Outspoken national deputy Fernando Iglesias responded more forcefully to the president, alleging that “stealing vaccines from older people and sending a union gang to beat them” was the true “barbarism.”

“Physical violence and state massacres are of a much higher degree. Stop victimising yourself, psychopaths," he raged.

Sandra Pitta, a CONICET researcher and defender of the Macri administration who has gained traction on social networks, even mocked the government for being “scandalised by some bags.”

 

Scandal

The VIP vaccination scandal broke just over 10 days ago, when journalist Horacio Verbitsky revealed during an interview with a local radio station that he had been given a jab at the offices of the Health Ministry without going through the proper channels, benefitting thanks in part to his friendship with the then-health minister Gines González García.

Fernández asked González García to step down and the minister subsequently resigned. In a bid to tamper down the scandal, the government then released a list of around 70 people who had been vaccinated out of turn, justifying the majority of them as "strategic personnel for the state." Some on the list, however – including family members, government supporters and mid-level officials – were without just cause.

On Saturday, hundreds of protesters, including senior leaders from the opposition coalition Juntos por el Cambio, joined demonstrators outside the Casa Rosada for a rally replicated in several cities across the country, denouncing the 'VIP vaccines’ and calling for wider resignations.

The body bags were brought to the rally by a group known as Jóvenes Republicanos (“Young Republicans''). They said in a statement issued after the event that the packages "clearly represent the Argentines who died due to the [government’s] irresponsible handling of the pandemic," rebutting allegations that the corpses were effigies of current political leaders.

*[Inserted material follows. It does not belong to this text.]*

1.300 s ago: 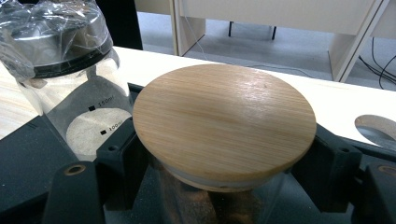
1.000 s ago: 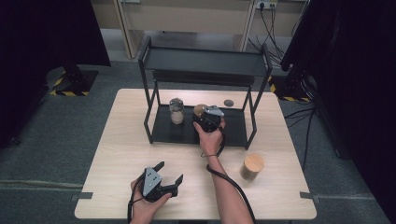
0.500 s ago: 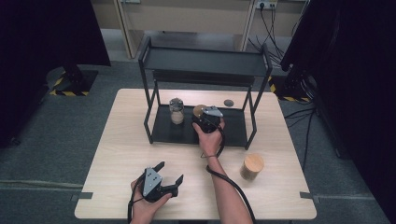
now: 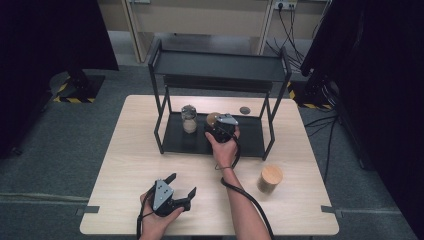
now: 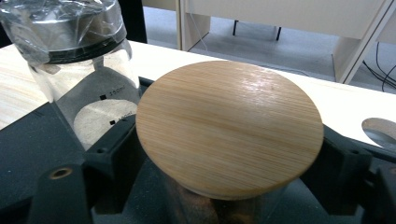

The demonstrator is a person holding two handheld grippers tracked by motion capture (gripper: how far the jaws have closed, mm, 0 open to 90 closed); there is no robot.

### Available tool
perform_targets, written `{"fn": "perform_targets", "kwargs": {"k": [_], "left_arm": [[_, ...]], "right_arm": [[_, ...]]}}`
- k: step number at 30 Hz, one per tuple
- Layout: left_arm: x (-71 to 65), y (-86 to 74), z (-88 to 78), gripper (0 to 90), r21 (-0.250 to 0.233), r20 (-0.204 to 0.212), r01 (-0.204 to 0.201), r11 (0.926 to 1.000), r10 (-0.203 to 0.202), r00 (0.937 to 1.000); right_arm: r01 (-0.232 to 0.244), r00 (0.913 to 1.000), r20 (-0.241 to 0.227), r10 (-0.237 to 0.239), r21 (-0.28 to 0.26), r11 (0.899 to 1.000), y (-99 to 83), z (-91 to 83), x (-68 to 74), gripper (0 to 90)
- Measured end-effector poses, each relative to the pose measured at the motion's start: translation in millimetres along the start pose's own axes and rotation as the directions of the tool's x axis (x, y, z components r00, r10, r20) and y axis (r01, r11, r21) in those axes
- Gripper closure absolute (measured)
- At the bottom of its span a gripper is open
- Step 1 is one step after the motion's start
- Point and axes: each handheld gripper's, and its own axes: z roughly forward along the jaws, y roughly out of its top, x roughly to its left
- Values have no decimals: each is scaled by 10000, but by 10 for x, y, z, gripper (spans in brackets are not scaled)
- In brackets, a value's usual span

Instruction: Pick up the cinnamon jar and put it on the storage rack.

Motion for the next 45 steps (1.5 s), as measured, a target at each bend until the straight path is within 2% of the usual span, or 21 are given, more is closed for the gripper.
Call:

The images quickly circulated on news channels, websites and social media networks, where they both attracted scorn and support. Some users accused the government of hypocrisy, highlighting  that female demonstrators had dressed themselves in see-through body bags at an anti-gender violence rally outside Congress recently to less outrage.

"This is so sinister that I have no qualifiers. It recalls the murderous dictatorship and are marked with first and last names. No matter how serious the crimes, our Constitution indicates inviolable rights," tweeted philosopher Diana Maffía, the director of the Observatorio de Género en la Justicia del Consejo de la Magistratura de Buenos Aires.

The row doesn't show any sign of stopping. According to reports in the local press on Tuesday, a number of opposition leaders who attended the rally – Bullrich, Iglesias, national deputies Waldo Wolff and Francisco Sánchez and two members of the Jovenes Republicanos group (Ulises Chaparro and Inés Liendo) – have been denounced before the courts by individuals who accuse them of “inciting violence.”